Stanza 58 of the Vishnu Sahasranama contains the name suṣhēnah:

mahāvarāho govindạh suṣhēnah kanakāngade
guhyo gabhēro gahanọ guptaśchakragadādharah

The Advaita philosopher Adi Shankaracharya wrote a definitive Sanskrit commentary on the Sahasranama in the eighth century CE, which has been particularly influential for many schools of Hinduism. His commentary on Stanza 58 included: "Suṣhēnah – He who has a charming army. The army of Vishnu is called as His Ganā. They are mainly constituted of great sages and seers and hence, their compelling enchantment."

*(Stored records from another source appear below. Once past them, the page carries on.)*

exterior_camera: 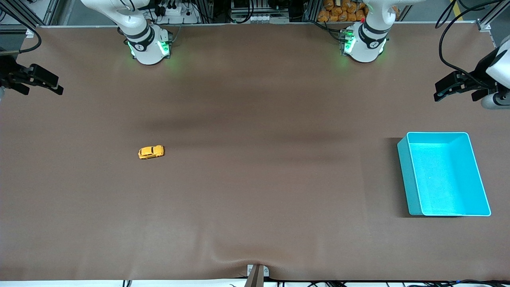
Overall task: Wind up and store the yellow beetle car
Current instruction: 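Reach the right gripper down to the yellow beetle car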
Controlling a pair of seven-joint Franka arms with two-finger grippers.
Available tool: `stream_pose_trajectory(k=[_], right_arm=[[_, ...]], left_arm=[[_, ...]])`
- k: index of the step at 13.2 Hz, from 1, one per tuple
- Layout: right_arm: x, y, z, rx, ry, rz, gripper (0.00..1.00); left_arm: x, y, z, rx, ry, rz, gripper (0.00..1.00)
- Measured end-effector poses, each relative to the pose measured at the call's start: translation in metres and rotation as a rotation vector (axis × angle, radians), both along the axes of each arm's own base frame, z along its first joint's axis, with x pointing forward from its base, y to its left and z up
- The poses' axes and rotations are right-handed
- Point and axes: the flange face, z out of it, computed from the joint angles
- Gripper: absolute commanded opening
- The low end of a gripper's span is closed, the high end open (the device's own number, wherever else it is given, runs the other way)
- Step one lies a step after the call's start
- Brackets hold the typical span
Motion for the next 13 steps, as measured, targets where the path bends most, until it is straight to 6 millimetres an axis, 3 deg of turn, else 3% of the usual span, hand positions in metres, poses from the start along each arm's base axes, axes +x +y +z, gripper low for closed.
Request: stream_pose_trajectory(k=[5, 8, 11, 13], right_arm=[[-0.005, 0.006, -0.003, 0.002, 0.041, 0.015, 1.0], [-0.007, 0.042, -0.011, 0.0, 0.078, 0.11, 1.0], [-0.007, 0.084, -0.043, -0.035, 0.124, 0.244, 1.0], [-0.004, 0.105, -0.083, -0.073, 0.14, 0.373, 1.0]], left_arm=[[0.0, 0.0, 0.0, 0.0, 0.0, 0.0, 1.0], [0.0, -0.001, 0.0, 0.0, 0.0, -0.001, 1.0], [0.0, -0.002, 0.0, 0.0, 0.0, -0.005, 1.0], [0.0, -0.003, 0.0, 0.0, 0.0, -0.006, 1.0]])
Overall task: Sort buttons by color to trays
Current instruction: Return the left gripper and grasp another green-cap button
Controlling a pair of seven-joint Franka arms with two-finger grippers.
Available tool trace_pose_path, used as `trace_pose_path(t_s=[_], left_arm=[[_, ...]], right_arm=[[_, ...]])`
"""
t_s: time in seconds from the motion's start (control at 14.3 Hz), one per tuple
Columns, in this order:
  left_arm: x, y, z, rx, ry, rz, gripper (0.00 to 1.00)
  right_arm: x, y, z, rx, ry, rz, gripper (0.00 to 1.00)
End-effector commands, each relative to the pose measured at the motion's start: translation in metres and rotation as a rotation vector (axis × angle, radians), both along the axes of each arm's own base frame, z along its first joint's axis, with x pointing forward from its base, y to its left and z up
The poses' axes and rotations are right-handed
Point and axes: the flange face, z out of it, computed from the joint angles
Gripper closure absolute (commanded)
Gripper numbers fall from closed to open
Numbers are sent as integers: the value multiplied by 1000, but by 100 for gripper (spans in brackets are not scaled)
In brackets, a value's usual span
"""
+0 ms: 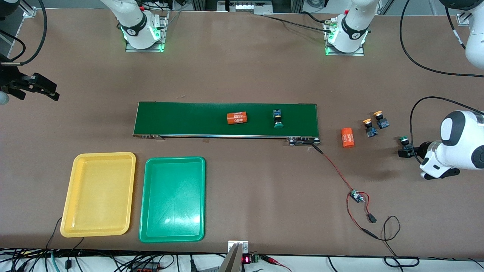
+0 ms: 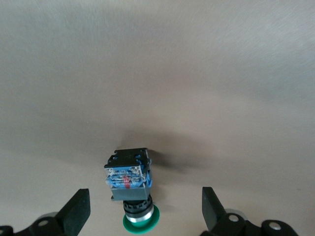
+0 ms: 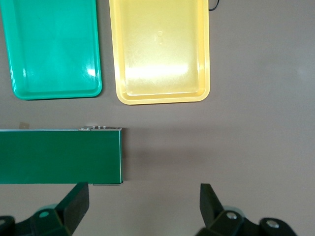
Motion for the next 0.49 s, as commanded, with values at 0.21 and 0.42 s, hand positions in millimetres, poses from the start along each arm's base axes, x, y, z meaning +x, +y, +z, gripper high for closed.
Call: trace_pose_path(t_s=[0.21,0.42], left_arm=[[-15,14,-31,-13,-31,-17,40],[-16,15,-27,-23,-16,-57,82]], right_arm=[[-2,0,7,18,-13,5,0],[-1,-4,6,19,-12,-3,0]])
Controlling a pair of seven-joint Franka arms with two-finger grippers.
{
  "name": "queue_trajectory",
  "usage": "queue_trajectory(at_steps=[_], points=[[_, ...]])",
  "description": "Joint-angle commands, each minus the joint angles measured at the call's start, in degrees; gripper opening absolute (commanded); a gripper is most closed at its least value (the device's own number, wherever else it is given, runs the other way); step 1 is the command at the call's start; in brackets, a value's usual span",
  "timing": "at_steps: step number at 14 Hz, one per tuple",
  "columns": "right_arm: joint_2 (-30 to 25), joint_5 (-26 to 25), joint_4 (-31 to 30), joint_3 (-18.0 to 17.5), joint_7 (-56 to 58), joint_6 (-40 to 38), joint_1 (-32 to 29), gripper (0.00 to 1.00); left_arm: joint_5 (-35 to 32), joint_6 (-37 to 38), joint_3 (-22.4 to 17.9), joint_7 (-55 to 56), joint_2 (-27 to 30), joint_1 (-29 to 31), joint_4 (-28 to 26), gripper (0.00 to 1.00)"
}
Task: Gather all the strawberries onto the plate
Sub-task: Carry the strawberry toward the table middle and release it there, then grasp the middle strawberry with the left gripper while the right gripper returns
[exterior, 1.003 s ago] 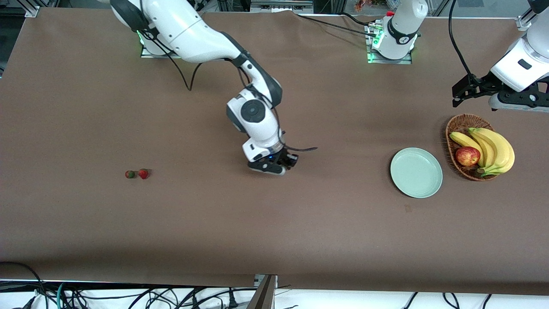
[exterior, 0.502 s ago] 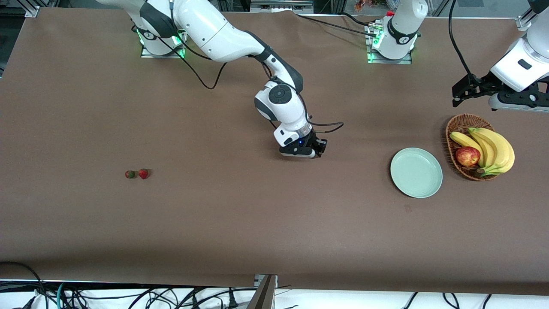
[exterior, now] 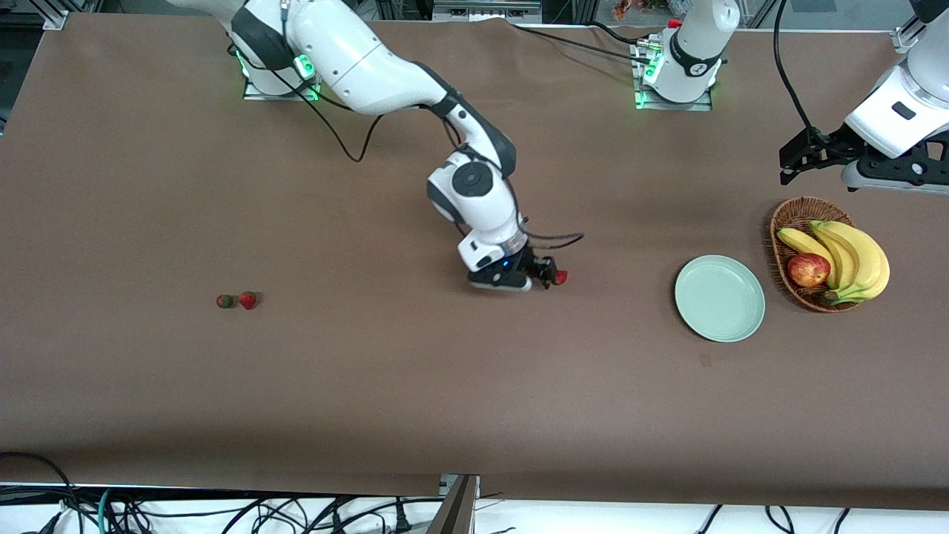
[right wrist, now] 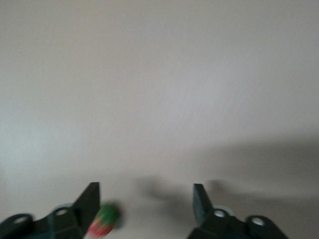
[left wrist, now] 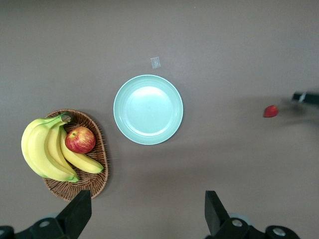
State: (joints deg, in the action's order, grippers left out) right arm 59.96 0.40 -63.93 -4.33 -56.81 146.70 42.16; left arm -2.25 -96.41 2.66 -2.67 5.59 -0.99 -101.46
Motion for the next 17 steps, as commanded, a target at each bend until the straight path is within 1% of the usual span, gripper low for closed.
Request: queue_trajectory(at_steps=[1,3,5,7,11,12,14,15,16,17], points=[[-4.92,1.27,-0.4,-2.95,8.01,-9.21,-6.18,1.0,-1.0,1.31,0.24,0.56,-0.76,-0.51,1.79,1.0],[-7.21,1.27,-0.58,-5.5,14.85,-16.23,-11.55,1.0,-1.0,1.31,0.16,0.39,-0.67,-0.51,1.79,1.0],[-9.06,1.27,-0.58,-5.51,24.07,-24.23,-15.68,1.0,-0.91,1.31,0.16,0.3,-0.67,-0.51,1.79,1.0],[-10.38,1.1,-0.76,-5.25,30.5,-31.53,-19.99,1.0,-1.0,1.31,0.16,0.65,-0.67,-0.51,1.79,1.0],[-10.82,0.31,-0.76,-5.07,35.26,-44.19,-29.04,1.0,-0.91,1.31,0.42,0.74,-0.76,-0.68,1.79,1.0],[-10.82,-0.13,-0.84,-4.38,37.89,-45.7,-30.19,1.0,-0.83,1.23,0.85,0.74,-0.84,-0.68,1.79,1.0],[-11.09,-3.19,-1.19,-0.26,43.42,-49.21,-30.29,1.0,-0.22,0.96,1.29,0.91,-2.07,-0.68,1.79,1.0],[-11.35,-3.91,-1.46,0.89,45.62,-49.66,-30.29,1.0,0.14,0.53,1.65,0.91,-3.64,-0.68,1.79,1.0],[-11.96,-3.91,-2.76,3.08,46.69,-50.02,-30.38,1.0,0.05,0.26,1.82,0.74,-7.05,-1.03,1.96,1.0],[-12.14,-3.91,-4.26,4.67,47.48,-49.5,-30.38,1.0,0.58,0.08,1.83,0.39,-11.17,-1.47,3.88,1.0]])
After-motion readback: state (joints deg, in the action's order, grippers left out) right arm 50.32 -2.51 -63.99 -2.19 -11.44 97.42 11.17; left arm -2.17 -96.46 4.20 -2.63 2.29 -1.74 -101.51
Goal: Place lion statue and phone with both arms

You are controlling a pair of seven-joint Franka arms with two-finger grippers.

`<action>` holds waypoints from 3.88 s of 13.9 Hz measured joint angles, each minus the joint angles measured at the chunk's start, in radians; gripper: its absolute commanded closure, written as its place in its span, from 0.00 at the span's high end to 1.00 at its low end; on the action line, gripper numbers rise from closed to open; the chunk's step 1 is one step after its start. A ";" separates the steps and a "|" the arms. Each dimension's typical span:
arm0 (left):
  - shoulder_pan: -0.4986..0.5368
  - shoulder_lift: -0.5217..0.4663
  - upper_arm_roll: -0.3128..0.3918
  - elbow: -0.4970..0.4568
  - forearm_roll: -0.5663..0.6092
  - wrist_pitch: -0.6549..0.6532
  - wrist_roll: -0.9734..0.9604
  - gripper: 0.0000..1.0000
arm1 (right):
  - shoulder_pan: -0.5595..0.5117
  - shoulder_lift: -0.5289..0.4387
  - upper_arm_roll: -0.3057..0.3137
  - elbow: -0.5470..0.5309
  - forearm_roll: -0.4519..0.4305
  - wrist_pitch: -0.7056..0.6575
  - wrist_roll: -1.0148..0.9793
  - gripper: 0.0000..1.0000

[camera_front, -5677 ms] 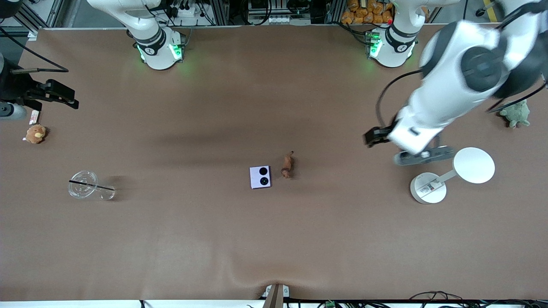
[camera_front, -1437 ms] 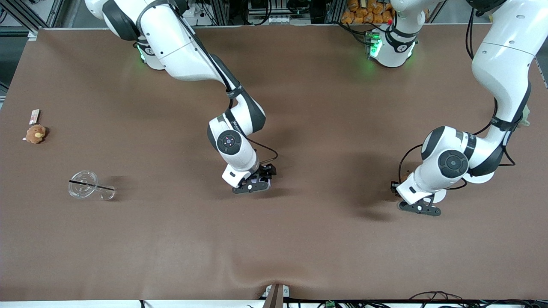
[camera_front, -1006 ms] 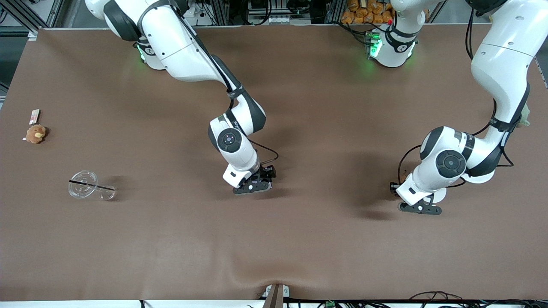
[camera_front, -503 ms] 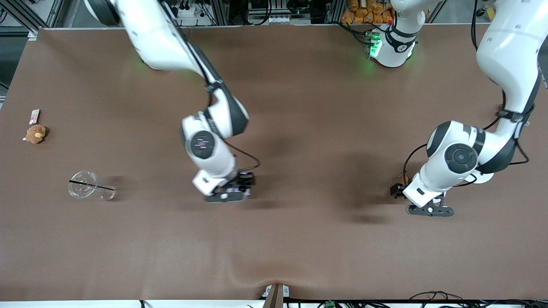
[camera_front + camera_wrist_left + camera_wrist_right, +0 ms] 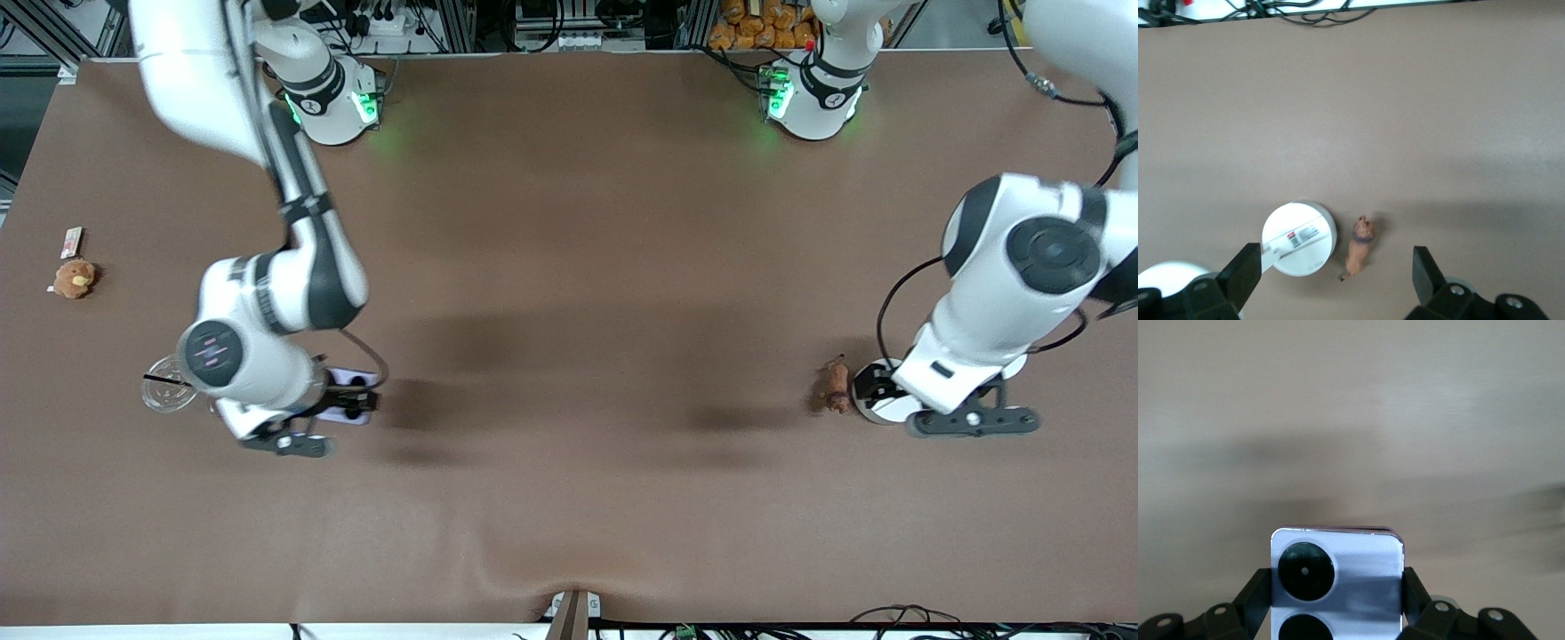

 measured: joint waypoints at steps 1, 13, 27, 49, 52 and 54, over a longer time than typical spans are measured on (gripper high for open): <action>0.000 -0.014 -0.004 0.028 -0.010 -0.042 0.002 1.00 | -0.042 0.008 0.000 -0.009 0.000 0.000 -0.065 0.49; 0.002 -0.215 0.007 0.138 -0.196 -0.258 0.026 1.00 | -0.167 0.141 0.004 -0.023 0.000 0.064 -0.263 1.00; -0.416 -0.398 0.605 0.083 -0.415 -0.468 0.238 1.00 | -0.241 -0.406 0.092 0.109 -0.138 -0.413 -0.263 1.00; -0.434 -0.506 0.629 -0.043 -0.467 -0.497 0.245 1.00 | -0.391 -0.716 0.281 -0.116 -0.210 -0.518 -0.149 1.00; -0.434 -0.507 0.629 -0.043 -0.467 -0.495 0.250 1.00 | -0.391 -0.716 0.281 -0.116 -0.213 -0.518 -0.149 1.00; -0.434 -0.507 0.629 -0.043 -0.461 -0.494 0.254 1.00 | -0.391 -0.716 0.282 -0.116 -0.213 -0.518 -0.149 1.00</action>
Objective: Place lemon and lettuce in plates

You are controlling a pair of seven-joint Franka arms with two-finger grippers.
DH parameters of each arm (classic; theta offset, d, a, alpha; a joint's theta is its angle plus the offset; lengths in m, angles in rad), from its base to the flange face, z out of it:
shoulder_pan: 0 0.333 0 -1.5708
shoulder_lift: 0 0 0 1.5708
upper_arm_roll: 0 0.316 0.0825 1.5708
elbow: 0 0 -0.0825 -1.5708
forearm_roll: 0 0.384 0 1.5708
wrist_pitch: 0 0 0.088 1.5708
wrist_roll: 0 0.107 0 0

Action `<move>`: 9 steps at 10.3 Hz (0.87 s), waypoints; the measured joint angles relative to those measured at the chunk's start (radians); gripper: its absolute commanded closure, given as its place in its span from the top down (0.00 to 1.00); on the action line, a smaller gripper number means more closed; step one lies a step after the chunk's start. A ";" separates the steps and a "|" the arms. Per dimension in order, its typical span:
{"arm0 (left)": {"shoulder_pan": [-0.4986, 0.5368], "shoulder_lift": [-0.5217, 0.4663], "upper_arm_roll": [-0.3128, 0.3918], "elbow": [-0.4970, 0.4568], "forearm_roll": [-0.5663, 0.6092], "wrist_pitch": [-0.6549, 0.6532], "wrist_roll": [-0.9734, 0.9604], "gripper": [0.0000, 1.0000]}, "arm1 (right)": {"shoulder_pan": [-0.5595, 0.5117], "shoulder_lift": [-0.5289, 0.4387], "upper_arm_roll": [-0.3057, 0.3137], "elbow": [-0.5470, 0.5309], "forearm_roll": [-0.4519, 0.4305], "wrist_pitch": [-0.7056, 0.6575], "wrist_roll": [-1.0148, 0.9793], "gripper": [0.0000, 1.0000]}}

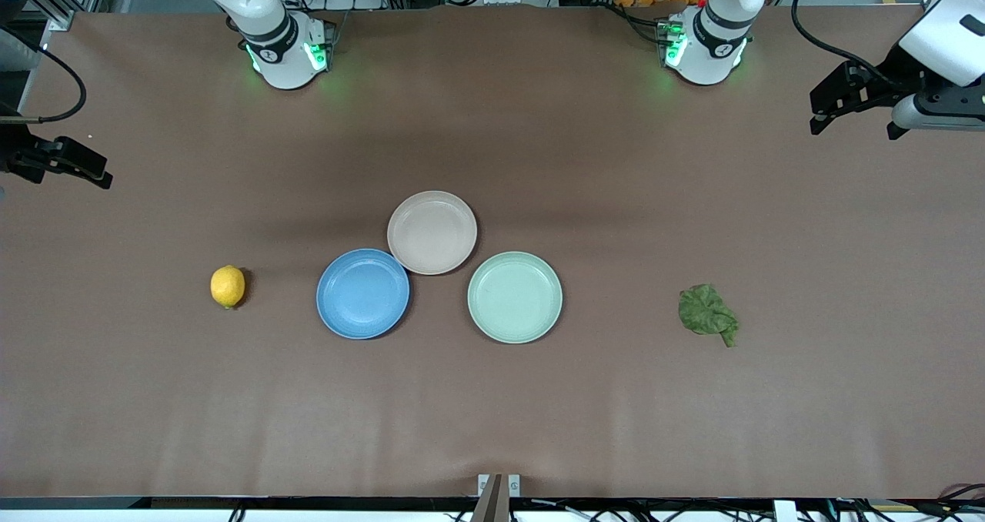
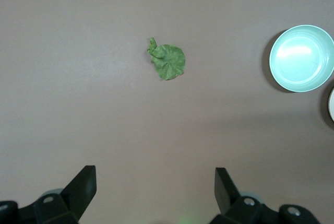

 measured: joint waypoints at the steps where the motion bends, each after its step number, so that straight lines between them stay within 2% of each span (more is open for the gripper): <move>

In the 13th century CE, Parasara Bhattar wrote a commentary in Tamil on Vishnu Sahasranama from a Vaishnavite viewpoint, giving the opinion that Bhagavan (Vishnu) has a body that is pure suddha-sattva, and the constituents of this pure body are like an army that can win over the jivas (nitya-muktas and baddha-muktas) and make them join him in mutual enjoyment of bliss.

==Other uses==
- Sushena was a son of Karna, one of the central characters of the Mahābhārata. He was a great car-warrior who fought in the Kurukshetra war, and defeated many warriors, but was finally killed by Nakula, one of the Pandava brothers, on the final day of the war.
- Sushena (सुषेन) was a vanara chief at the siege of Lanka, when Rama formed an alliance with the vanara king Sugriva, who placed an army of vanaras at Rama's disposal.
- Another Sushena mentioned in the Mahābhārata was the able brother of Emperor Janamejaya, son of Maharaja Parikshit, of the Kuru kingdom.
- The Raja Vaidya (Royal Doctor) of Ravana's Kingdom was named Sushena, with the 'na' – the ending na of 'ta-kara' in the varnamala of the Devanagari script.
- During the battle against Ravana, Lakshmana was struck by the powerful arrow of Indrajit and became unconscious.
- Sushena examined Lakshmana and advised bringing the Sanjeevani Booti, a rare life-saving herb from the Himalayas.
- Sushena continued to help Rama’s army by treating wounded warriors and advising strategies.